There is no strict definition of actions in the semantics of DCharts 1.0. As a loose definition, an action is a statement in an action language, which modifies the variables of the model, outputs events, or interacts with other parts of the system that are not modeled with DCharts. An implementation of DCharts may support an action language that is specific to it. For example, because SVM is implemented in Python and Python is an interpreted language, Python is chosen as the action language for SVM. Other DCharts implementations may use different action languages.

An action language must satisfy the following rules:

• An action must not modify the state hierarchy of the model. Nor can it reflect upon the current state of the model.

• Actions are executed sequentially. They must not contain any control flow structure, such as branches and loops.

• An implementation of DCharts usually provides primitive actions to model designers. With those primitive actions, the models are able to interact with the simulation or execution environment, or broadcast events. Examples of models' interaction with the simulation or execution environment include but are not limited to snapshot requests. (The complete state of the model is taken by a snapshot, which may be used later to roll back the model.) Snapshot is discussed later.

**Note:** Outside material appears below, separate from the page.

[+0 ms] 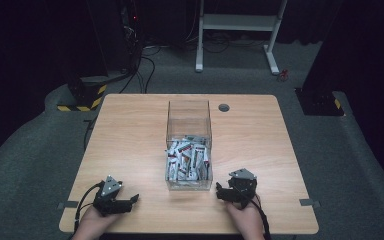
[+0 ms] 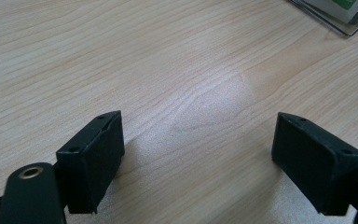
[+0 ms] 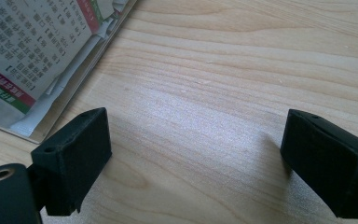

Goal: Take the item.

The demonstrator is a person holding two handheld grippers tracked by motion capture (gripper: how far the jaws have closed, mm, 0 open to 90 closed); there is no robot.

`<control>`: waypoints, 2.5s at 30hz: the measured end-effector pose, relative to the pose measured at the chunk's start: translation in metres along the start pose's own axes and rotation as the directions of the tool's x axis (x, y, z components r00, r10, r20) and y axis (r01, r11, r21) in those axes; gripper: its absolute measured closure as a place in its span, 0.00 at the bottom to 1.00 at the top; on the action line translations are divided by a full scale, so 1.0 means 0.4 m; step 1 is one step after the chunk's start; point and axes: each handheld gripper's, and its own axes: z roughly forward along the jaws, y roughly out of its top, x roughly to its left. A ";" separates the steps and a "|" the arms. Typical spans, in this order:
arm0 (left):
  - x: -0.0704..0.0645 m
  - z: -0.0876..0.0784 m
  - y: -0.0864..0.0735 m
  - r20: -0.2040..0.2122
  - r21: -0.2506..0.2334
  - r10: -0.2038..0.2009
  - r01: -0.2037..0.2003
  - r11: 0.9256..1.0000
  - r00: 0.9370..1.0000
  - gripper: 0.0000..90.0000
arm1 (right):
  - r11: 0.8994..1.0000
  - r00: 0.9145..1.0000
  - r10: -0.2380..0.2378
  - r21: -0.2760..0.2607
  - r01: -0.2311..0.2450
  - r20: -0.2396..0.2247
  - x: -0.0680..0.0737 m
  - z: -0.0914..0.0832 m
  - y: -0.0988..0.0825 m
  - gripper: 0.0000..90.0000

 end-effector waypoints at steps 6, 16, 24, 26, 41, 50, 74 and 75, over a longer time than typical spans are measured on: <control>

• A primitive action must be provided to access the elapsed time since the simulation or execution was started. The increment of this time must be synchronized with the wall-clock. I.e., the time obtained by this primitive action is increased by 1 after 1 second is elapsed in reality. (The accuracy depends on the operating system.)

The case of constraint language is similar. A constraint language is used to express guards of transitions. A guard is a side-effect-free statement that can be evaluated to either $true$ or $false$ at the time when the simulator or executor decides whether a transition is enabled. (In particular, for a timed transition with a guard, the guard is evaluated after the scheduled amount of time instead of at the time when the transition is scheduled.)

A constraint language must satisfy the following rules:

• A guard written in the constraint language must be side-effect-free. The language must not allow any change on the states or variables. Nor should it allow guards to control other parts of the system, which are not modeled.

• A guard is allowed to access the current state of the model. This makes it possible for an orthogonal component to dynamically decide whether a transition should be fired based on the current states of other orthogonal components.

• A guard should never affect the simulation or execution process (for example, by causing the model to sleep for a certain amount of time or by snapshotting or rolling back the model).

• Guards must be deterministic. Provided that all the states or variables (including those in the parts that are not modeled) that a guard depends on are not changed, the guard must always yield the same $true$ or $false$ result.

The above are the minimal requirements for DCharts actions and guards. Later versions of DCharts may explicitly define an action language and a constraint language, or specify more requirements for them.